**Exercise goal**
Give back, exactly as written, the lines from the beginning of the listing through the one that contains "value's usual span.".

**Supplied data**

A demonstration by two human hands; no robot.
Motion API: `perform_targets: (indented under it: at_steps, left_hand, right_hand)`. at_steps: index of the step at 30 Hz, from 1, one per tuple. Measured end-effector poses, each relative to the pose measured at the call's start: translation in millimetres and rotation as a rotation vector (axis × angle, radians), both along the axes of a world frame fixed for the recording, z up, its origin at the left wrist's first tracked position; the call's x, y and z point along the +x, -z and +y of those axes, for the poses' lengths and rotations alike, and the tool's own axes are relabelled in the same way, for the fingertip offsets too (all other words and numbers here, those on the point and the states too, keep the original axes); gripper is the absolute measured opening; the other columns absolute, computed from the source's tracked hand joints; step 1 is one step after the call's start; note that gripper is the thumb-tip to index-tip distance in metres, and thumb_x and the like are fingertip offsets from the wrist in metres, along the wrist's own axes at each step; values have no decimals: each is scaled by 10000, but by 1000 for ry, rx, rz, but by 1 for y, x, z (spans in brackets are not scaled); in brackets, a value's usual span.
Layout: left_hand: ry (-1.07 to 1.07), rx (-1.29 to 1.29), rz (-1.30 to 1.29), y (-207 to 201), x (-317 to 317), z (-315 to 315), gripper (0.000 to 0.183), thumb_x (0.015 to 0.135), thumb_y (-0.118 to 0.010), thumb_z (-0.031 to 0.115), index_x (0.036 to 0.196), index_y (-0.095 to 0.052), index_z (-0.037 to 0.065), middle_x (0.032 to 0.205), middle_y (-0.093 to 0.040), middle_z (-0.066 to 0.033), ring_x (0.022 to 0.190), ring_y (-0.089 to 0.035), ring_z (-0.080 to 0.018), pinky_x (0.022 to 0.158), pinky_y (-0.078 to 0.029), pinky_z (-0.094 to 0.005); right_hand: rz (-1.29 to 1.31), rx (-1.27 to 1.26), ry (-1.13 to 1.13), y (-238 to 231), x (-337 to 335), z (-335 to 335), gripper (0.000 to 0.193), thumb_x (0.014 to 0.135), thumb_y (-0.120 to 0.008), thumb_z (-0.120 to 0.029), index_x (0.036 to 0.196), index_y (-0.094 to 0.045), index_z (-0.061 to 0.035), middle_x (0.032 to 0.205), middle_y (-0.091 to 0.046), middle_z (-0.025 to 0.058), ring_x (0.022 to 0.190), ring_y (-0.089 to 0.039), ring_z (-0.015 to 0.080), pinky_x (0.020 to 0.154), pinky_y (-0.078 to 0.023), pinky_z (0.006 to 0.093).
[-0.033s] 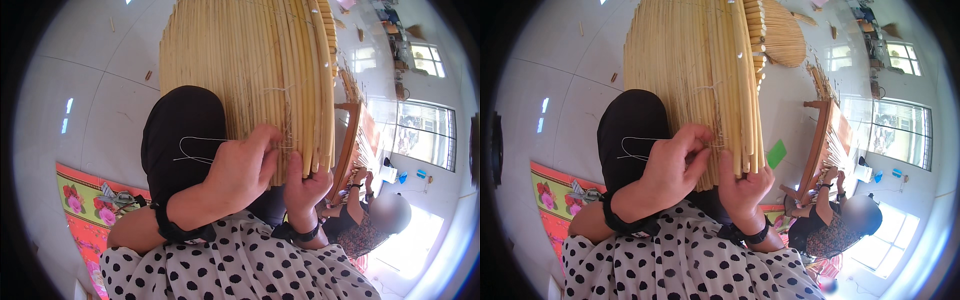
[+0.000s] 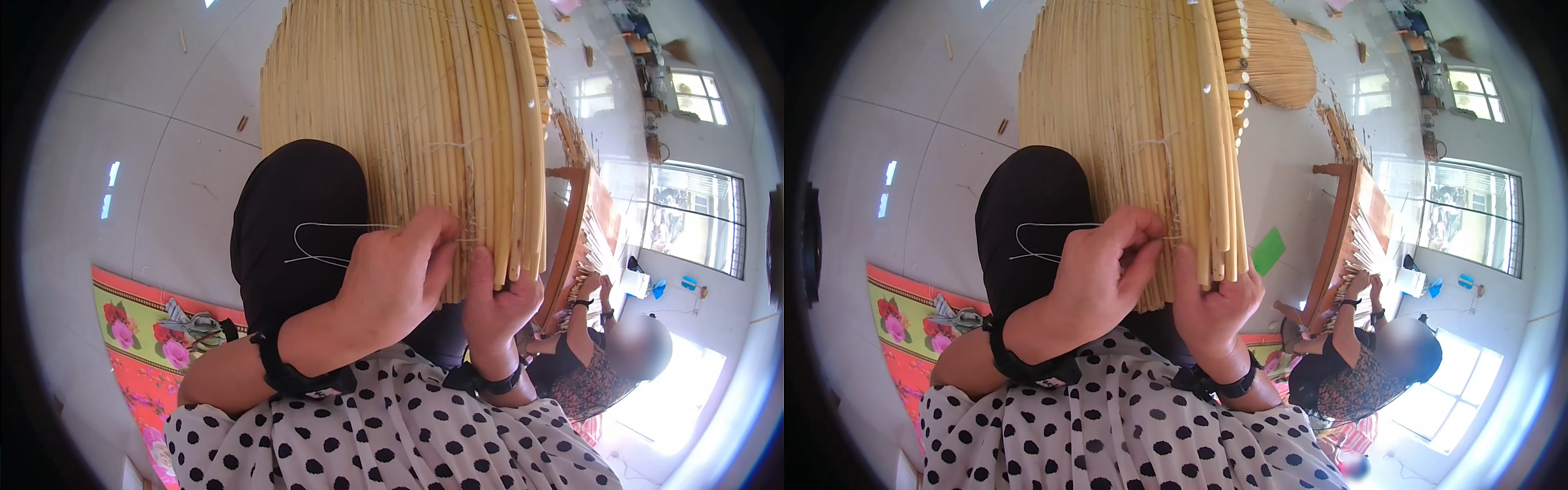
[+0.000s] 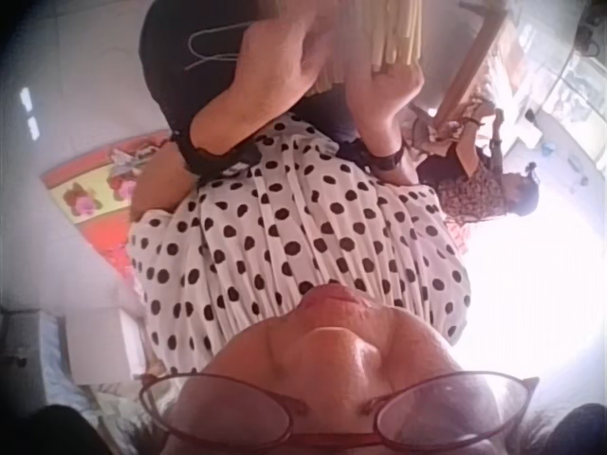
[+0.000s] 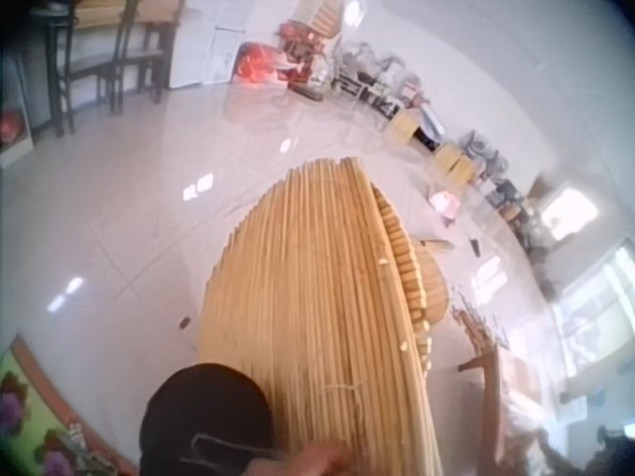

**Task output**
A demonstration by two human hands; no robot.
Motion API: `perform_targets: (indented under it: at_steps, left_hand, right_hand)`. at_steps: index of the step at 30 Hz, from 1, one per tuple. Measured end-effector poses, each relative to the pose measured at the call's start: translation in millimetres and rotation as a rotation vector (axis × angle, radians), both along the axes of a world frame fixed for the recording, z up, its origin at the left wrist's first tracked position; the call's x, y and z point along the +x, -z and +y of those axes, for the poses' lengths and rotations alike, and the tool's own axes are relabelled in the same way, for the fingertip offsets too (all other words and numbers here, those on the point and the states too, keep the original axes); gripper is the absolute measured opening; the other columns absolute, computed from the source's tracked hand joints; step 1 is one step after the call's start; note that gripper is the thumb-tip to index-tip distance in metres, and thumb_x and the like are fingertip offsets from the wrist in metres, along the wrist's own axes at each step; values have no decimals: each is scaled by 10000, but by 1000 for ry, rx, rz, but by 1 for y, x, z (spans in brackets are not scaled); in brackets, a value's usual span.

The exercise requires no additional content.